[Dataset items]
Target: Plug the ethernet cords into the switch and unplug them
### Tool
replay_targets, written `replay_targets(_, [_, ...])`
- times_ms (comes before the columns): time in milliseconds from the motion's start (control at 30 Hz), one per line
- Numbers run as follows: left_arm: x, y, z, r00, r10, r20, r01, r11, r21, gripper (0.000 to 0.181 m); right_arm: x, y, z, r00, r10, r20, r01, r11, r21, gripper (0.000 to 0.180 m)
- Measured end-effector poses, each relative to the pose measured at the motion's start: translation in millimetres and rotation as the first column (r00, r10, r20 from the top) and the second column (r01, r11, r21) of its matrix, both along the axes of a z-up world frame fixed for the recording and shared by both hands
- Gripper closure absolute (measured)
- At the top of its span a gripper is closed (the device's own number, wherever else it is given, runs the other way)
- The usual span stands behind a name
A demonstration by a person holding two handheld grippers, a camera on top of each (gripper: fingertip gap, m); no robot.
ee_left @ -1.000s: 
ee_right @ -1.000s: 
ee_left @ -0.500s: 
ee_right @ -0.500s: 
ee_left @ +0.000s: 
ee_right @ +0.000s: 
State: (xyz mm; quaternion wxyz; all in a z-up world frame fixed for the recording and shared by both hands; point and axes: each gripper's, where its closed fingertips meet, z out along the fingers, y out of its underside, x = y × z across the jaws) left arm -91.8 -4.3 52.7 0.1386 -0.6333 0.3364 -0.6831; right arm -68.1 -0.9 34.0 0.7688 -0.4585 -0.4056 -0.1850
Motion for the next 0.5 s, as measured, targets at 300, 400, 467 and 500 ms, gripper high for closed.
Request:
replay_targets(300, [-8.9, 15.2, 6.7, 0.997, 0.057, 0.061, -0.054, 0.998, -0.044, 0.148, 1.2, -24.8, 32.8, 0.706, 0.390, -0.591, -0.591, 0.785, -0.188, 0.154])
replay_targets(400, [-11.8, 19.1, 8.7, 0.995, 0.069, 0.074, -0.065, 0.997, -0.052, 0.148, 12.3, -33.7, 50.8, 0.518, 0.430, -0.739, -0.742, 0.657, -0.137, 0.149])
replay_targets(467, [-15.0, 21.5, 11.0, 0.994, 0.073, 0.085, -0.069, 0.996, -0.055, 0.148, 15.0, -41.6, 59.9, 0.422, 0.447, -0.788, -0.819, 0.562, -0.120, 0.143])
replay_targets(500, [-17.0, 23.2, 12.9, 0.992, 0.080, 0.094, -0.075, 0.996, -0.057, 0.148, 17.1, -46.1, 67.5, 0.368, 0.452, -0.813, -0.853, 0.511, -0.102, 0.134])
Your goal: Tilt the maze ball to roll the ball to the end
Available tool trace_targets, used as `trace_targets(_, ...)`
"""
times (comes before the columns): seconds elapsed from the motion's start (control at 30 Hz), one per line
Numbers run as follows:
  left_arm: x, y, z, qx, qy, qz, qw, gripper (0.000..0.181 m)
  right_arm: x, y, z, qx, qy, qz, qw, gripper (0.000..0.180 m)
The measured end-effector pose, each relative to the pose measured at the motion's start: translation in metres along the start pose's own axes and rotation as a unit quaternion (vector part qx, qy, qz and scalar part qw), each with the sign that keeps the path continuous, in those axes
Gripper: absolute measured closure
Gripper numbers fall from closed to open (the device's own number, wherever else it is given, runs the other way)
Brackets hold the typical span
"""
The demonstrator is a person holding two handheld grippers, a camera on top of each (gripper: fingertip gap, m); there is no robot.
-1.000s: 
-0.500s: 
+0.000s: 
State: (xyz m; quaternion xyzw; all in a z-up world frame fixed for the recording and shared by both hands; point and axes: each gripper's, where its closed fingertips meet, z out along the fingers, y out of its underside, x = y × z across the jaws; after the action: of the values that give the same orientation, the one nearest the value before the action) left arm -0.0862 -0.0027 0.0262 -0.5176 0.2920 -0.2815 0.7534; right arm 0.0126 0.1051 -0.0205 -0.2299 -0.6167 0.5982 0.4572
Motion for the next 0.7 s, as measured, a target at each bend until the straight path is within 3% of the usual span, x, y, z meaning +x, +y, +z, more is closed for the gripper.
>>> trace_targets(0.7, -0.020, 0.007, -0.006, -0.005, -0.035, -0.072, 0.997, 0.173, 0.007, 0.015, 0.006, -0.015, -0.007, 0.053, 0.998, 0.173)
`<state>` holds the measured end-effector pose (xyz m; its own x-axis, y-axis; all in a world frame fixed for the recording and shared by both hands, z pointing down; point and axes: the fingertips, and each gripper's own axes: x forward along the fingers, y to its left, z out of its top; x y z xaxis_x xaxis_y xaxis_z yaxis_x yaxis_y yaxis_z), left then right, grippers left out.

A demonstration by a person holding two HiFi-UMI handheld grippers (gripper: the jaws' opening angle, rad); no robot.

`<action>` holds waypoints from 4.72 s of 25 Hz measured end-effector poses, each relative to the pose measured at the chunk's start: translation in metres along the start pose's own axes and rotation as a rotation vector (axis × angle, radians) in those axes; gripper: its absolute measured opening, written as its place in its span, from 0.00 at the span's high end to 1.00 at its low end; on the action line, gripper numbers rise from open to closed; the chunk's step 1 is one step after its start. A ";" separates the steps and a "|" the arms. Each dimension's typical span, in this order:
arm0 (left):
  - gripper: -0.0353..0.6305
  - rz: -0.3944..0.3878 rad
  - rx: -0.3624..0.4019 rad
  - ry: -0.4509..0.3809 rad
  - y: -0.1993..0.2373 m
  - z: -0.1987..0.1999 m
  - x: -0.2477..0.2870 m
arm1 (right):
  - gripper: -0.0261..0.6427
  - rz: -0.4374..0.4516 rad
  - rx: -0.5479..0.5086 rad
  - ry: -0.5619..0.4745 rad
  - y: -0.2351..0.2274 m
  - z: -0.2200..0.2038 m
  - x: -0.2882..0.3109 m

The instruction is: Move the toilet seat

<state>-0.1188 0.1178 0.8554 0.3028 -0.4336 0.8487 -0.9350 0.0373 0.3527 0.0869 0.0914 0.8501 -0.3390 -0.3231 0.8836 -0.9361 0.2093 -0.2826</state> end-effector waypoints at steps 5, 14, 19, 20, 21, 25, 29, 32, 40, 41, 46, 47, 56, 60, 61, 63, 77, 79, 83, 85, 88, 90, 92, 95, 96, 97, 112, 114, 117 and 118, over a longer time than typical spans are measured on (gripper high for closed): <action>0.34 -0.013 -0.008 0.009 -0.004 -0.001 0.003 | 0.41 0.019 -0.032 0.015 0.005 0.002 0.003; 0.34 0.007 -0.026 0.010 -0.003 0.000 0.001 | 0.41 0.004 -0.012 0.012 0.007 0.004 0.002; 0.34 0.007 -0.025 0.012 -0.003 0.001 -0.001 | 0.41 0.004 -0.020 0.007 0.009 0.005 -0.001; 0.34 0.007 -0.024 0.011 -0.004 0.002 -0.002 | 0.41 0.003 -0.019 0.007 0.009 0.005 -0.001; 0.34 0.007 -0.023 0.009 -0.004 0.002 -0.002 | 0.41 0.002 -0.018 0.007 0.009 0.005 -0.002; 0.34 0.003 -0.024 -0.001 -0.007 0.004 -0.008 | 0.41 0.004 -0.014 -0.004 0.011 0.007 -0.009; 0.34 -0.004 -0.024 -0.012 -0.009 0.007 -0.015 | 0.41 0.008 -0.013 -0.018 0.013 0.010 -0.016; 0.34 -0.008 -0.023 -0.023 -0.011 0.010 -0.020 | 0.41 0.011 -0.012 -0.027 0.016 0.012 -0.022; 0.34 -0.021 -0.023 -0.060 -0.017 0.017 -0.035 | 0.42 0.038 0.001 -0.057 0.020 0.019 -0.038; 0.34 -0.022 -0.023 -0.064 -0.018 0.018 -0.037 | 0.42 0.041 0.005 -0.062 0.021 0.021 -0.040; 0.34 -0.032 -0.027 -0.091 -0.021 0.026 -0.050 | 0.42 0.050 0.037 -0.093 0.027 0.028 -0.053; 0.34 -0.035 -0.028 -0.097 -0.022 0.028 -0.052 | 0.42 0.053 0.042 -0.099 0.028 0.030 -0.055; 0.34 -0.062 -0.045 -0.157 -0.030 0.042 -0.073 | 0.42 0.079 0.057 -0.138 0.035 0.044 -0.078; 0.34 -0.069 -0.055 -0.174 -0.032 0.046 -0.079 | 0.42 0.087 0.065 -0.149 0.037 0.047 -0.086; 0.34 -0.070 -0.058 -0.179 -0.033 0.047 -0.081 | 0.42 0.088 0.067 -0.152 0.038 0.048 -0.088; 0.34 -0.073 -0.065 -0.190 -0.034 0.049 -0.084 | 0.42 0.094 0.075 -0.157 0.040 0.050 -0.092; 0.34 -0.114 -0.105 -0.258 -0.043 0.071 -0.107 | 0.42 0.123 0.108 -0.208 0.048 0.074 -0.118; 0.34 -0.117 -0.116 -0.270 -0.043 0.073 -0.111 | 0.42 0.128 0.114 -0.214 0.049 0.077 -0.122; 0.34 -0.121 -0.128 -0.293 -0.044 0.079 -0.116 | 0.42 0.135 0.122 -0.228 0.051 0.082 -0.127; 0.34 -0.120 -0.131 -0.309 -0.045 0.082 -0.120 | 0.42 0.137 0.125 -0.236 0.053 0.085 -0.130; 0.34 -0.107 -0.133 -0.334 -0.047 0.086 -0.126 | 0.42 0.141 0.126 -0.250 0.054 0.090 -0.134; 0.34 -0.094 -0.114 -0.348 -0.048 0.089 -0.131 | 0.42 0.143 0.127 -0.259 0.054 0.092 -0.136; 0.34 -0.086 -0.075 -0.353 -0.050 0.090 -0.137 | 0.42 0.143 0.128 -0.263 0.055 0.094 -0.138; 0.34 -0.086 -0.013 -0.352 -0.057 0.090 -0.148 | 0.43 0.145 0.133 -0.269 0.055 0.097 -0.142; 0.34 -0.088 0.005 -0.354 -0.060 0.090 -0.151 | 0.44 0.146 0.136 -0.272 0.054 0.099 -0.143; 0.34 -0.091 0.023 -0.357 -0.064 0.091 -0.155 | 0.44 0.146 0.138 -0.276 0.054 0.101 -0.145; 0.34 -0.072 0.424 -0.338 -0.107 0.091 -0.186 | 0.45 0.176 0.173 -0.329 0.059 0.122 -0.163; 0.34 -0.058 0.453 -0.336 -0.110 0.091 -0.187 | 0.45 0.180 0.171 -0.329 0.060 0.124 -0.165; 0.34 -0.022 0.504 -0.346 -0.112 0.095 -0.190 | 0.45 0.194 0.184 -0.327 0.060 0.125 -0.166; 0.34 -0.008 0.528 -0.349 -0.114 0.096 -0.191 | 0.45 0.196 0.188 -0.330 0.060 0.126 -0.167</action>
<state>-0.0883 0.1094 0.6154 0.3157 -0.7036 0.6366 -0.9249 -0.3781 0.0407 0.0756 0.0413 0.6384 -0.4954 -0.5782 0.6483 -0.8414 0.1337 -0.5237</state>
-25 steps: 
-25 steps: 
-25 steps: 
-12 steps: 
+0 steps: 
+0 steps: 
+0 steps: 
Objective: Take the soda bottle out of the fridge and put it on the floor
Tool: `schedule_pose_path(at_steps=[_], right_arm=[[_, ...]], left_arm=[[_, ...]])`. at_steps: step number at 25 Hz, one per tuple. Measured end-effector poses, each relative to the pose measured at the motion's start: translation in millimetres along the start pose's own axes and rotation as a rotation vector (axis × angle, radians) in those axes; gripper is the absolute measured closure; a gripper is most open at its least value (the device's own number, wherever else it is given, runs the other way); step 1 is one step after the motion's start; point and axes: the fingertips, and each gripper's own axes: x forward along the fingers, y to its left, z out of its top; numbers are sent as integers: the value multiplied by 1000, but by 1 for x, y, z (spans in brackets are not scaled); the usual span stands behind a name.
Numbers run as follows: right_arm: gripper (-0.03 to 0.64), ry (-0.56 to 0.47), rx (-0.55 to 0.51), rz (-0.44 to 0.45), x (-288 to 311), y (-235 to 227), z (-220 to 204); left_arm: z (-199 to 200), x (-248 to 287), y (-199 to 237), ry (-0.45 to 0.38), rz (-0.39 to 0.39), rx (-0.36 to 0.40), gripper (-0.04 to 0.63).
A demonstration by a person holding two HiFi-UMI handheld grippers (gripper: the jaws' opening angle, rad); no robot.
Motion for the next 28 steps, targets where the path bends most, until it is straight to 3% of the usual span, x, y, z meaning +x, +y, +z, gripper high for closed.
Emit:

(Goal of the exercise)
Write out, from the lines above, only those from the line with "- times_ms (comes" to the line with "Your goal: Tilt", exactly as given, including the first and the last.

(Task solution)
- times_ms (comes before the columns): time in milliseconds from the motion's start (control at 30 Hz), one per line
- Numbers run as follows: left_arm: x, y, z, r00, r10, r20, r01, r11, r21, gripper (0.000 to 0.181 m); right_arm: x, y, z, r00, r10, r20, r01, r11, r21, gripper (0.000 to 0.180 m)
- Measured end-effector poses, each relative to the pose measured at the motion's start: translation in millimetres and rotation as the first column (r00, r10, r20 from the top) and the second column (r01, r11, r21) of its matrix, both along the axes of a z-up world frame fixed for the recording and shared by both hands
- Gripper closure absolute (measured)
- At the top of its span a gripper is closed (the device's own number, wherever else it is given, runs the other way)
- The usual span stands behind a name
A demonstration by a person holding two handheld grippers, a camera on top of each (gripper: fingertip gap, m); no robot.
ee_left @ -1.000s: 
ee_right @ -1.000s: 
ee_left @ -0.500s: 
ee_right @ -0.500s: 
ee_left @ +0.000s: 
ee_right @ +0.000s: 
State: (xyz mm; quaternion wxyz; all in a z-up world frame fixed for the recording and shared by both hands; point and axes: each gripper's, where its closed fingertips meet, z out along the fingers, y out of its underside, x = y × z across the jaws) left arm -91.8 -4.3 52.7 0.1386 -0.6333 0.3364 -0.6831; right arm -68.1 -0.9 34.0 0.7688 -0.4585 -0.4056 -0.1850
Motion for the next 0.5 s, as measured, targets at 300, 400, 467 and 500 ms, gripper high for closed.
Request:
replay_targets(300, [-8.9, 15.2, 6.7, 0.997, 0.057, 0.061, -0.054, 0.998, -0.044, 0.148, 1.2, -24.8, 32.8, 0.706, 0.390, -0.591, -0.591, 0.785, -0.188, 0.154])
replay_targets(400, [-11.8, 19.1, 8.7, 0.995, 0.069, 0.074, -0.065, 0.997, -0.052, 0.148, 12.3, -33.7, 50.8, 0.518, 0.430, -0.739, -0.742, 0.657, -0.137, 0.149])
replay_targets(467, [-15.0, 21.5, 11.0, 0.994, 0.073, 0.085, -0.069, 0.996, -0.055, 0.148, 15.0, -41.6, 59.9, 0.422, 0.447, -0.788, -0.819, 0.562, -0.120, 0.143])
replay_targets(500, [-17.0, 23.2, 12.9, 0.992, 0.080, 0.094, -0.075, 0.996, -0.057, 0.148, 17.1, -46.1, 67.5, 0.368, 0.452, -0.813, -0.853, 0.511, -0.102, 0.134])
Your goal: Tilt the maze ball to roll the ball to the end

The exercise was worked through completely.